Assessment of environmental risks in a black shale area, central Sweden
Black shales of marine origin are common in Europe. Cambrian shales are found in S Sweden and along the Caledonian mountains. They are enriched in trace metals like U, Mo, V, Ni and Zn. They have been utilized for extraction of alum, as energy sources and for the extraction of uranium. This study aims at assessing the environmental risks of trace metals in the Viken area in Central Sweden. The tectonic forces have created a “loaf”, 200 m thick, about 4 km wide with a length of a few km containing about 400 000 tons of U.
The situation has been studied by sampling soils, plants and water. Soils are rich in trace metals, however a variable percentage has been lost in soil formation as compared to the black shale. Only As is of similar levels in soils and shale and has been adsorbed on site onto ferric oxyhydroxides in soils. Mo is taken up in common forage plants like red clover, risking molybdenosis, secondary Cu-deficiency in cattle. However, farmers buy concentrate enriched in Cu which seems to avoid this. Water is rich in U (> 100 mg/l), however calculations with Visual MINTEQ show that U is in the form of Ca-uranyl-complexes (97-99 %) not toxic or uptakeable.

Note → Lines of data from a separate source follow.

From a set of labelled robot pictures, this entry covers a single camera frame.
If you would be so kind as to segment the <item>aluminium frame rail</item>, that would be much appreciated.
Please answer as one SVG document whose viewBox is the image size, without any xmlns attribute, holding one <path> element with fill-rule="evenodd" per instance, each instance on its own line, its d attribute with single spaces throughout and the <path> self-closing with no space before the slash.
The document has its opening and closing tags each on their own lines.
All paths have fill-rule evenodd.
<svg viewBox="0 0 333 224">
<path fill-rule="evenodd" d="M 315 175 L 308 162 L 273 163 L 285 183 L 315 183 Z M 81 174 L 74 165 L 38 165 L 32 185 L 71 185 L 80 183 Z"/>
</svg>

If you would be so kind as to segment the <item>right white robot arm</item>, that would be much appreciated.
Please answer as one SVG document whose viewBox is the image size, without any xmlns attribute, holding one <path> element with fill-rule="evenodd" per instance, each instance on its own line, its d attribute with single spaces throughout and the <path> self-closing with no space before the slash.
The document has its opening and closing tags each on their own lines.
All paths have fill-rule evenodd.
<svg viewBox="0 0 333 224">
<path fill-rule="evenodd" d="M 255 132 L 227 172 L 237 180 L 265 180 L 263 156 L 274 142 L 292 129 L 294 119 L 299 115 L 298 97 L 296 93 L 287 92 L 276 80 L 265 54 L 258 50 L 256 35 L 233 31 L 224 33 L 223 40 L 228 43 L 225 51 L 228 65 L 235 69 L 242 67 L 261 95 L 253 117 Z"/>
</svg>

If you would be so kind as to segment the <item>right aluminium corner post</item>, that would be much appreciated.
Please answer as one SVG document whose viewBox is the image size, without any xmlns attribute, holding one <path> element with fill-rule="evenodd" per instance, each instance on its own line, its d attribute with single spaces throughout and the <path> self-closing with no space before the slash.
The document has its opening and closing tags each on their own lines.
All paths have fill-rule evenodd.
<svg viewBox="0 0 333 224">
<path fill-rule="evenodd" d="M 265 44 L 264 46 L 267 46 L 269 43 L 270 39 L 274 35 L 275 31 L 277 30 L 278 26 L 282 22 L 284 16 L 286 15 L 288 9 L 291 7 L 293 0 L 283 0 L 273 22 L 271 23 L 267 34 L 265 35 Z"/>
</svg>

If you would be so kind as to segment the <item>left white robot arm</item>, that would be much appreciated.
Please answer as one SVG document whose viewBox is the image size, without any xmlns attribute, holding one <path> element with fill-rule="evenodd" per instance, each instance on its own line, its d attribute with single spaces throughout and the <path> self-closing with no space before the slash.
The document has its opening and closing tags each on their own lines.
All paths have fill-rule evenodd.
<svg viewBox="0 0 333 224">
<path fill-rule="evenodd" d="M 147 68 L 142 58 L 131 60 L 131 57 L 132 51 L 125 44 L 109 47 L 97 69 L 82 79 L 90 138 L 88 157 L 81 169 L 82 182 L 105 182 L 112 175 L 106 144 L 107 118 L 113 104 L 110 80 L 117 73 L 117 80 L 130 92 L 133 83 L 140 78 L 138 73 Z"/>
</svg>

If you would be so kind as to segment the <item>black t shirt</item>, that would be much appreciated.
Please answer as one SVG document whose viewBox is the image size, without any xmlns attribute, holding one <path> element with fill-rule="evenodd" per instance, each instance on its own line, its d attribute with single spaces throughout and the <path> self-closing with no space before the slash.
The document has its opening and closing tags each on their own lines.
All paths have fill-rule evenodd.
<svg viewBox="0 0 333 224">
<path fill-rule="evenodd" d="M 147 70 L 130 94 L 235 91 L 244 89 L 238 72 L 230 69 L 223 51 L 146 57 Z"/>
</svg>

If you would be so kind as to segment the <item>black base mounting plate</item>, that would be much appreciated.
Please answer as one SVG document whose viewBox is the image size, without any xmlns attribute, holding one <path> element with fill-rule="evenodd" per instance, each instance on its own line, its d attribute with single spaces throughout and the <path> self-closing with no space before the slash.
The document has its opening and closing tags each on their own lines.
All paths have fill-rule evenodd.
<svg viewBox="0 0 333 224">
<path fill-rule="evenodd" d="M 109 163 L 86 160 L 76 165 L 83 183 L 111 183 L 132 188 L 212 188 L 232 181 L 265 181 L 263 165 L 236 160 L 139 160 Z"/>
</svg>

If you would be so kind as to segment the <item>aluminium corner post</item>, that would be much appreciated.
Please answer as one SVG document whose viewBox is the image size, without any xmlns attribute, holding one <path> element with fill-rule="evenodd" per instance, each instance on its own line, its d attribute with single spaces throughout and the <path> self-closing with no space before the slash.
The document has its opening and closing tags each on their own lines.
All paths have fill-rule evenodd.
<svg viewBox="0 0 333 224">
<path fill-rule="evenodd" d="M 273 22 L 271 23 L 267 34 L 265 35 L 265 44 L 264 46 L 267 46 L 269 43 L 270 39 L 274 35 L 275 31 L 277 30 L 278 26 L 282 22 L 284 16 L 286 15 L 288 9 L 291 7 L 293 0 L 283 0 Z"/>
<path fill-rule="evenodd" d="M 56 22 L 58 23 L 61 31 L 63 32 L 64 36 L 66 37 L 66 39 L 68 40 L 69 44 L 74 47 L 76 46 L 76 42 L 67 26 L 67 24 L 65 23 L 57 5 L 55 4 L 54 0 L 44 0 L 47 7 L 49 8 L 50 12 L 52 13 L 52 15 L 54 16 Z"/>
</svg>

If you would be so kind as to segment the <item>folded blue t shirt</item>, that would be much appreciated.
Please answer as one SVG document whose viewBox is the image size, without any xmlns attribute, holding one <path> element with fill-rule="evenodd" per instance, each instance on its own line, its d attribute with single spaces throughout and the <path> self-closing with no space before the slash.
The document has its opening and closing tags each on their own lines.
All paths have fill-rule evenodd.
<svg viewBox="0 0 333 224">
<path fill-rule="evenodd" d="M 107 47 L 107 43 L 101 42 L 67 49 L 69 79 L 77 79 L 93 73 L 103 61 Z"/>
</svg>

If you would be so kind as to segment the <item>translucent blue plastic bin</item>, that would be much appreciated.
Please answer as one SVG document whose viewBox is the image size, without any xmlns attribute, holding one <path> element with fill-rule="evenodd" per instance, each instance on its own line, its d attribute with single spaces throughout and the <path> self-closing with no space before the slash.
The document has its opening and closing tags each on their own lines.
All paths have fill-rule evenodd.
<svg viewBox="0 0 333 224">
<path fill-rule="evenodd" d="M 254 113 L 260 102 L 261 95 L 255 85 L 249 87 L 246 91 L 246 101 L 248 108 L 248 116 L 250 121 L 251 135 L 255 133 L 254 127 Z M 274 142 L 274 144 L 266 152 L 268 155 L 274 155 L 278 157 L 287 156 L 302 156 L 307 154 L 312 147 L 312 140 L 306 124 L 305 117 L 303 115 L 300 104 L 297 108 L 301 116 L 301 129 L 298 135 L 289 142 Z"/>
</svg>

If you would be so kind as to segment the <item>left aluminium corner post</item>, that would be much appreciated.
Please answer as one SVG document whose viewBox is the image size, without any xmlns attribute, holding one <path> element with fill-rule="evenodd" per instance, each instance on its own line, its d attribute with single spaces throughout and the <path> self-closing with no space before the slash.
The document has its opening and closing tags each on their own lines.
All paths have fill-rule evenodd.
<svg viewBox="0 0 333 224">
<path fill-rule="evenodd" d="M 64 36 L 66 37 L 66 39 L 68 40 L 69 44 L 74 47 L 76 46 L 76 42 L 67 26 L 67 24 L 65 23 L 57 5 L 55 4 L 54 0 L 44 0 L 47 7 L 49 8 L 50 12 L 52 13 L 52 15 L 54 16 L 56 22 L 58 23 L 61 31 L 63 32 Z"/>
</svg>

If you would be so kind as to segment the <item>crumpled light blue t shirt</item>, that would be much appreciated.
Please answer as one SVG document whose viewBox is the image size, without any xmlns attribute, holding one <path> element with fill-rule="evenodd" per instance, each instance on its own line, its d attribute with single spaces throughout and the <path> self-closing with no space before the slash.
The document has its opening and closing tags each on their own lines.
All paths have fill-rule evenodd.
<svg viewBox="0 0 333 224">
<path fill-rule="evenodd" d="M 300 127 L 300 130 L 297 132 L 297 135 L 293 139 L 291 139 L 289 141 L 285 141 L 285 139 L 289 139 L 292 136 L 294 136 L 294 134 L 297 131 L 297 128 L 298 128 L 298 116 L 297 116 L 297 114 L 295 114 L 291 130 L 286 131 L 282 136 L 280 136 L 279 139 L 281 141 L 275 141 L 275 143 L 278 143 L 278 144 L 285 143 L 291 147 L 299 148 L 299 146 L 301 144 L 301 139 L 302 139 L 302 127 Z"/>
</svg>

While the current situation does not seem to be of serious concern, there are plans for mining 700 M tons of shale over a 30 year period. This would leave almost the same amount of finely ground waste with 15-25 % of the trace metals left after microbial leaching. The deposition of this waste is crucial as U and Mo would leach under oxidizing conditions while arsenic would do so under reducing conditions. The distance to lake Storsjön, a water source for about 50 000 people, is less than 2 km.